Trânsito 15/12/2025 07:11
Multa que pode chegar a R$ 5.869,40 na reincidência e bafômetro a partir de 0,34 mg/L pode levar a prisão por crime de trânsito

m 2025, voltou a circular nas redes a ideia de uma “nova lei” que criaria multa acima de R$ 5 mil e prisão para quem dirige após beber.
Na prática, os valores e o risco de processo criminal já estão previstos no Código de Trânsito Brasileiro (CTB) e em normas do Contran, e seguem válidos em 2025.
O que muda, para muita gente, é a percepção do rigor. A fiscalização tem sido reforçada em operações e campanhas, e isso aumenta o número de motoristas autuados.
O ponto central é simples. Dirigir sob influência de álcool é infração gravíssima, e em situações específicas passa a ser crime, com pena prevista em lei.
A legislação brasileira já adota tolerância zero para álcool e direção. O CTB trata o tema como prioridade de segurança pública, porque envolve risco direto de mortes e lesões graves.
Por isso, quando manchetes falam em “mudança que entra em vigor em 2025”, muitas vezes estão descrevendo regras que já existem, mas que nem todos conhecem.
O efeito prático aparece quando o motorista entende tarde demais que a punição não é só financeira. Ela pode envolver suspensão, cassação e, dependendo do caso, processo criminal.

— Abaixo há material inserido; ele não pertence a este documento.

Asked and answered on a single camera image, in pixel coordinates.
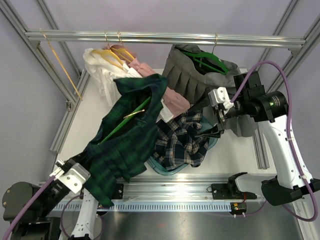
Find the green navy plaid skirt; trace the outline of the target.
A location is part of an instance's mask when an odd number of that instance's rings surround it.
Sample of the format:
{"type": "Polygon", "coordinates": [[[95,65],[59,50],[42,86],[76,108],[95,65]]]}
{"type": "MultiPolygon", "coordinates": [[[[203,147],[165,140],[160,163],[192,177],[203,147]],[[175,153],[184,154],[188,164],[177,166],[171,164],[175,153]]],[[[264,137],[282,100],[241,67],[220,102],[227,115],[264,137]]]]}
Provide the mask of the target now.
{"type": "Polygon", "coordinates": [[[153,100],[157,91],[150,86],[129,89],[121,94],[109,113],[101,120],[95,137],[82,152],[90,157],[89,172],[93,174],[86,187],[105,208],[113,206],[112,195],[118,179],[131,178],[146,170],[145,162],[154,153],[158,138],[157,118],[163,105],[153,100]],[[145,111],[135,115],[106,142],[99,144],[122,120],[143,101],[151,97],[145,111]]]}

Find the green hanger of plaid skirt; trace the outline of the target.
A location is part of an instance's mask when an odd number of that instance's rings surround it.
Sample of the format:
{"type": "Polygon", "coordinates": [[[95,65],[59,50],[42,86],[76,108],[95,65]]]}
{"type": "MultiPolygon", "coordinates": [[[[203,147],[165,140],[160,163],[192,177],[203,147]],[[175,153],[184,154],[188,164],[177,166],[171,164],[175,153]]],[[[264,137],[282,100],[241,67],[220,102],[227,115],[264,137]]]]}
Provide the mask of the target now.
{"type": "Polygon", "coordinates": [[[116,132],[118,132],[121,128],[125,126],[135,115],[139,113],[145,112],[146,105],[151,101],[151,97],[149,96],[145,101],[143,101],[133,112],[123,117],[123,120],[98,144],[103,144],[106,142],[110,137],[112,137],[116,132]]]}

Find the yellow plastic hanger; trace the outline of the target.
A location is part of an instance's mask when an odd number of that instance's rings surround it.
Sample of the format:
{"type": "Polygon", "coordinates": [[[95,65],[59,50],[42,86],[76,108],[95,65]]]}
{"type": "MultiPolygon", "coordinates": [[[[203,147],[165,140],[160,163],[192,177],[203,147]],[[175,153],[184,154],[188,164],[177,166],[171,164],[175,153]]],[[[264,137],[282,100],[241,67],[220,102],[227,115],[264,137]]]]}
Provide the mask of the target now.
{"type": "Polygon", "coordinates": [[[47,44],[49,45],[49,47],[50,47],[50,49],[51,49],[54,57],[56,58],[56,60],[57,60],[57,62],[59,63],[60,67],[62,68],[63,72],[65,73],[67,79],[69,80],[70,84],[72,85],[75,93],[76,93],[77,96],[79,97],[79,100],[82,101],[83,98],[82,98],[82,96],[81,96],[78,88],[76,87],[74,81],[73,81],[72,78],[70,77],[67,69],[65,68],[65,66],[64,66],[64,64],[62,63],[61,59],[59,58],[59,56],[58,56],[57,52],[55,51],[54,47],[52,46],[50,40],[48,39],[48,37],[45,35],[45,33],[44,33],[41,29],[39,29],[39,30],[40,30],[40,33],[41,33],[41,34],[43,35],[43,37],[45,38],[45,40],[47,41],[47,44]]]}

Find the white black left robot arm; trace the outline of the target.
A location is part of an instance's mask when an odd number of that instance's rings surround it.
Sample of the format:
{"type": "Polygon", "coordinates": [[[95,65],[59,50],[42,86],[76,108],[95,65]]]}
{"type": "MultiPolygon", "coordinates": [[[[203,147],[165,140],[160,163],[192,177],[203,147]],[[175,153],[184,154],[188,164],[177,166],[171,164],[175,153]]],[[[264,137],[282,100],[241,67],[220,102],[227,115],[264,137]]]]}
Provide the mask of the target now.
{"type": "Polygon", "coordinates": [[[2,197],[3,219],[10,223],[3,239],[58,240],[62,218],[50,217],[50,212],[70,192],[84,190],[78,223],[69,239],[92,240],[98,202],[86,186],[93,177],[90,166],[90,159],[81,153],[67,161],[58,160],[42,186],[20,181],[9,187],[2,197]]]}

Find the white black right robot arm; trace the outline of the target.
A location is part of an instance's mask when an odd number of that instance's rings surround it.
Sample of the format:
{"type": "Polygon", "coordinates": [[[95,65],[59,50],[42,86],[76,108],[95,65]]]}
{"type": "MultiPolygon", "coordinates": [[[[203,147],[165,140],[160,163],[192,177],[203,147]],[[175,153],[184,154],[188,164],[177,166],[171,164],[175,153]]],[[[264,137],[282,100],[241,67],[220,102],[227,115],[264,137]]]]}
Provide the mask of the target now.
{"type": "Polygon", "coordinates": [[[228,178],[223,190],[234,199],[245,194],[261,195],[273,206],[285,205],[318,192],[320,181],[305,166],[294,139],[287,96],[280,91],[267,93],[257,71],[237,75],[234,81],[235,100],[230,99],[225,87],[208,93],[217,123],[200,135],[217,138],[224,132],[227,120],[252,118],[266,138],[276,176],[268,179],[240,172],[228,178]]]}

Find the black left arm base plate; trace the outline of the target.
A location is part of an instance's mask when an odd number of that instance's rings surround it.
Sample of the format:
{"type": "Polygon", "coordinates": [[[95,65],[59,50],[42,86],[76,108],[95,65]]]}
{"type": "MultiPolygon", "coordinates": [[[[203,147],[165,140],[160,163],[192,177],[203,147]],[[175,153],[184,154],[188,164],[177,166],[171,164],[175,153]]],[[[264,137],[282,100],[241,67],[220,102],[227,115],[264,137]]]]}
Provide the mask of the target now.
{"type": "Polygon", "coordinates": [[[117,183],[114,188],[114,192],[112,194],[112,200],[122,200],[124,195],[124,184],[117,183]]]}

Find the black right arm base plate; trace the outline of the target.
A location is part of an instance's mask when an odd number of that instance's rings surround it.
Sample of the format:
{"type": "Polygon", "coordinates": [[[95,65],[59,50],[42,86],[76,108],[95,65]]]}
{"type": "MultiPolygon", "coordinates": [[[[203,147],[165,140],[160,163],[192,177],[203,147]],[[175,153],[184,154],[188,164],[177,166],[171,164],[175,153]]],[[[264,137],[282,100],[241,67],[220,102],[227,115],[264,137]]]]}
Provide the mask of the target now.
{"type": "Polygon", "coordinates": [[[212,198],[214,200],[244,200],[244,193],[232,192],[227,183],[212,183],[210,185],[212,198]]]}

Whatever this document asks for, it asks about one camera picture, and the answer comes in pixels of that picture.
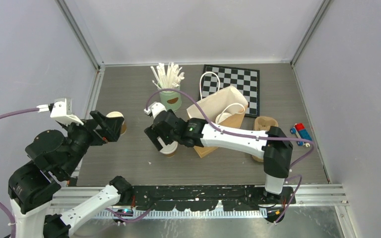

A infração administrativa clássica é dirigir sob influência de álcool. A penalidade inclui multa de R$ 2.934,70 e suspensão do direito de dirigir por 12 meses.
Além da multa e da suspensão, o procedimento costuma incluir medidas imediatas na abordagem. Entre elas, recolhimento do documento de habilitação e retenção do veículo até a situação ser regularizada.
Muita gente ainda acredita que recusar o teste “resolve”. Não resolve. A recusa ao bafômetro é uma infração autônoma e recebe punições equivalentes na esfera administrativa.
Outro ponto importante é o recorte técnico do etilômetro. A norma considera faixas e critérios de constatação, e não depende apenas do “cheiro de álcool” percebido pelo agente.
Mesmo sem acidente, a autuação já abre caminho para processo administrativo. E isso pode virar um problema grande para quem depende da CNH para trabalhar.
Há um limite em que a situação deixa de ser apenas administrativa e entra no campo criminal. O crime é caracterizado quando o teste aponta 0,34 mg/L ou mais no ar alveolar, dentro dos critérios legais.
Nesse cenário, o CTB prevê pena de detenção de seis meses a três anos, além de multa e sanções relacionadas ao direito de dirigir. Na prática, isso significa risco real de prisão em flagrante na abordagem e abertura de procedimento policial.
Mesmo quando há crime, a parte administrativa não “some”. O motorista pode responder simultaneamente na esfera administrativa e na esfera penal, cada uma com seus ritos.
O valor acima de R$ 5 mil aparece, principalmente, em caso de reincidência. Se o condutor reincide em até 12 meses, a multa dobra e chega a R$ 5.869,40.
A reincidência também aumenta o risco de medidas mais severas contra a habilitação. Em hipóteses previstas no CTB, ela pode levar à cassação da CNH, que é diferente de suspensão.
Na cassação, a consequência é pesada. O condutor fica impedido de dirigir e só pode pedir reabilitação após dois anos, cumprindo as exigências do procedimento e realizando exames obrigatórios.
Esse é o ponto que costuma surpreender. Muita gente calcula apenas a multa, mas ignora que ficar sem dirigir pode afetar renda, rotina e até vínculo de emprego.
Dirigir com a CNH vencida por mais de 30 dias é infração gravíssima. A multa é de R$ 293,47, com sete pontos no prontuário.
Além do custo e dos pontos, há medidas administrativas na abordagem. E, dependendo da situação, o motorista pode ficar sem o veículo até apresentar condutor habilitado.
O governo federal tem reforçado campanhas e ações ligadas à Lei Seca, com foco em reduzir mortes e lesões no trânsito. Em comunicados oficiais, o tema aparece ligado ao aumento de fiscalização e a indicadores de queda em autuações por embriaguez ao volante em séries recentes.
Para o motorista, o recado é direto. A conta não é só “pagar multa”, porque pode incluir perda temporária ou longa do direito de dirigir e risco penal.
Também existe o debate sobre proporcionalidade. Há quem defenda que a punição é o único freio real para um comportamento que mata, e há quem diga que falta foco em educação e transporte seguro como alternativa.